WORK TO COMPLETE — Please reproduce, exactly and with nothing added, the line containing "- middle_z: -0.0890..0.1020" and every line after it to the end of the records.

RECORDS FOR PROCESSING —
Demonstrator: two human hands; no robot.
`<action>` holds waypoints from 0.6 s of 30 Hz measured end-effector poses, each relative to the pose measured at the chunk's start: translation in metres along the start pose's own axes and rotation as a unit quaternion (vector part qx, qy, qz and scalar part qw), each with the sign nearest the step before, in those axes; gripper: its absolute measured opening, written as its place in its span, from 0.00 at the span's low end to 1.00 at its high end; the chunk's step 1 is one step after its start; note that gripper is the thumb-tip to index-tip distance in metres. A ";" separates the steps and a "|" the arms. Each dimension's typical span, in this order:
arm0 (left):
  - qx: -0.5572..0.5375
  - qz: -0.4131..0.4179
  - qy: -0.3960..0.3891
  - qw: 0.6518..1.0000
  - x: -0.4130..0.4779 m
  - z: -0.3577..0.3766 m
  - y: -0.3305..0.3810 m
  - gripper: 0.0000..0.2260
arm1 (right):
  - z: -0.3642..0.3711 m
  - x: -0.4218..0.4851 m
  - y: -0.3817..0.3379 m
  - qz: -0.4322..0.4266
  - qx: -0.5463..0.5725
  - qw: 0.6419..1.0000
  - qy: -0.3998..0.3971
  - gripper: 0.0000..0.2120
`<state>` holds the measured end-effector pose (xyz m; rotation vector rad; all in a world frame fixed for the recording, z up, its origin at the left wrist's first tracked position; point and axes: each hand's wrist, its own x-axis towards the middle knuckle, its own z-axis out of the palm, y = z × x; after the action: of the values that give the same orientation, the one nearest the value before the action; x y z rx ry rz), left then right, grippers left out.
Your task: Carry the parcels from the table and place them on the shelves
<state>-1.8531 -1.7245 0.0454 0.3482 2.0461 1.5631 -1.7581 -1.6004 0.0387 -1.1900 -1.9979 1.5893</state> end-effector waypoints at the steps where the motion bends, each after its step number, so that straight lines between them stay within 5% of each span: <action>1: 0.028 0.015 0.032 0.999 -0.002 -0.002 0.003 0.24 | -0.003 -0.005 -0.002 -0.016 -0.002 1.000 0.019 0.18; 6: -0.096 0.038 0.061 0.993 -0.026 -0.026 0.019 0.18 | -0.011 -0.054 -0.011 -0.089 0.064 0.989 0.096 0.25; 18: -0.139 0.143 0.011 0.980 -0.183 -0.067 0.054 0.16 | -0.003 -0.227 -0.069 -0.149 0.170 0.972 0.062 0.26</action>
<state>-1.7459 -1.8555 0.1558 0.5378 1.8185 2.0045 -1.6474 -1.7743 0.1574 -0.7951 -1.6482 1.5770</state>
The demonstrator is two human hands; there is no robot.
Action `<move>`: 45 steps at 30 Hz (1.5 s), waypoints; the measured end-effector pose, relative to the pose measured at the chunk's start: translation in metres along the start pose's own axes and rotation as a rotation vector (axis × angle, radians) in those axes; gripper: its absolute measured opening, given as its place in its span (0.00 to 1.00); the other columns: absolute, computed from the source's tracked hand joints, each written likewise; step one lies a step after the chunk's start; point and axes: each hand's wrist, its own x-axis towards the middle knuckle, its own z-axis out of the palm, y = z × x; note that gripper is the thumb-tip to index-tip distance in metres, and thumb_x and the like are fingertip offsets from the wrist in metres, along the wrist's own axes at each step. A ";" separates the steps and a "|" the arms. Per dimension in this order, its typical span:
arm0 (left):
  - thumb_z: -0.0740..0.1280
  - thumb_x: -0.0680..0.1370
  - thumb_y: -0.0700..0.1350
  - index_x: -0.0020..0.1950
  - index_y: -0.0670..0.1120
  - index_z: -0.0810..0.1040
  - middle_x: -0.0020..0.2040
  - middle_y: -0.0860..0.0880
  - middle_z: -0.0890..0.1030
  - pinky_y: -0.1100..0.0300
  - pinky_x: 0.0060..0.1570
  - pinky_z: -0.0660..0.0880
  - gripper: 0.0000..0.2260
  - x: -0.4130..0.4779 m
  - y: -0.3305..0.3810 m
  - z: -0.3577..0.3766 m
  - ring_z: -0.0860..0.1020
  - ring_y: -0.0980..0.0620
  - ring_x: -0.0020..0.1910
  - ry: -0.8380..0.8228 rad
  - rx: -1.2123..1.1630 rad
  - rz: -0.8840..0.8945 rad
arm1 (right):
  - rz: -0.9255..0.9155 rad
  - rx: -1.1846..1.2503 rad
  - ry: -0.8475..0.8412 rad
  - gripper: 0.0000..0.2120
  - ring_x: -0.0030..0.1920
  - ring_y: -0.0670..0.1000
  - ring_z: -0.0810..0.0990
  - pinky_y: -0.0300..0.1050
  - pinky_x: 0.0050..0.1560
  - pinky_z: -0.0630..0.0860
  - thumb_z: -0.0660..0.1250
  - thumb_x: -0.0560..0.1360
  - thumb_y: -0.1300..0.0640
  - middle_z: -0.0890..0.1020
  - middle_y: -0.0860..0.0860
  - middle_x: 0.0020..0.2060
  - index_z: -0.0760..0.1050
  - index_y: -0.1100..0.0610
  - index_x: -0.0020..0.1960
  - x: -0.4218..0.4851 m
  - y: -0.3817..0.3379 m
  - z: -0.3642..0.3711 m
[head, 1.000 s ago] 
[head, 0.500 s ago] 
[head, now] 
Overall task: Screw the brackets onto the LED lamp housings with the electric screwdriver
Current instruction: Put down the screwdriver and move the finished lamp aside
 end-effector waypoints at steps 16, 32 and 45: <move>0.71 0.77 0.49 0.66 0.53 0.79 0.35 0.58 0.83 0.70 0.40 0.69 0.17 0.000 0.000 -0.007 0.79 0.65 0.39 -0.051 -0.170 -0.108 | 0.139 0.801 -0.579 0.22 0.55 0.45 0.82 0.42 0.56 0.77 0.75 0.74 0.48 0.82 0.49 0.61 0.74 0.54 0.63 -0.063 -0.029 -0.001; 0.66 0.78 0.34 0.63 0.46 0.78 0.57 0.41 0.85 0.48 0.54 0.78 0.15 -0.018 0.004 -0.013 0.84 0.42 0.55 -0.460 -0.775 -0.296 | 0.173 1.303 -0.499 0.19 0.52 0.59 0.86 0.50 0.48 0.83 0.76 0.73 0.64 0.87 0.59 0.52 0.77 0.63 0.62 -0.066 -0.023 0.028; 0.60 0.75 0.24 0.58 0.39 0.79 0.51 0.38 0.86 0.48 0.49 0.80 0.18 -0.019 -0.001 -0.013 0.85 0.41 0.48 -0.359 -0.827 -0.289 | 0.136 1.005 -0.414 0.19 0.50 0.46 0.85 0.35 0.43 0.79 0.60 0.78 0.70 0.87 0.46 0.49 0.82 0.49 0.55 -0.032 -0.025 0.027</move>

WRITTEN RESPONSE —
  - middle_z: -0.0890..0.1020
  - middle_y: -0.0860..0.0860
  - middle_x: 0.0020..0.2060
  - index_z: -0.0760..0.1050
  - index_y: -0.1100..0.0610
  - index_x: -0.0020..0.1960
  - x: -0.4218..0.4851 m
  - y: -0.3817..0.3379 m
  - z: -0.3642..0.3711 m
[head, 1.000 s ago] 
[head, 0.500 s ago] 
[head, now] 
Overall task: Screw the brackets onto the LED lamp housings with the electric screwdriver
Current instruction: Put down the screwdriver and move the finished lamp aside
 end-effector waypoints at steps 16, 32 and 45: <move>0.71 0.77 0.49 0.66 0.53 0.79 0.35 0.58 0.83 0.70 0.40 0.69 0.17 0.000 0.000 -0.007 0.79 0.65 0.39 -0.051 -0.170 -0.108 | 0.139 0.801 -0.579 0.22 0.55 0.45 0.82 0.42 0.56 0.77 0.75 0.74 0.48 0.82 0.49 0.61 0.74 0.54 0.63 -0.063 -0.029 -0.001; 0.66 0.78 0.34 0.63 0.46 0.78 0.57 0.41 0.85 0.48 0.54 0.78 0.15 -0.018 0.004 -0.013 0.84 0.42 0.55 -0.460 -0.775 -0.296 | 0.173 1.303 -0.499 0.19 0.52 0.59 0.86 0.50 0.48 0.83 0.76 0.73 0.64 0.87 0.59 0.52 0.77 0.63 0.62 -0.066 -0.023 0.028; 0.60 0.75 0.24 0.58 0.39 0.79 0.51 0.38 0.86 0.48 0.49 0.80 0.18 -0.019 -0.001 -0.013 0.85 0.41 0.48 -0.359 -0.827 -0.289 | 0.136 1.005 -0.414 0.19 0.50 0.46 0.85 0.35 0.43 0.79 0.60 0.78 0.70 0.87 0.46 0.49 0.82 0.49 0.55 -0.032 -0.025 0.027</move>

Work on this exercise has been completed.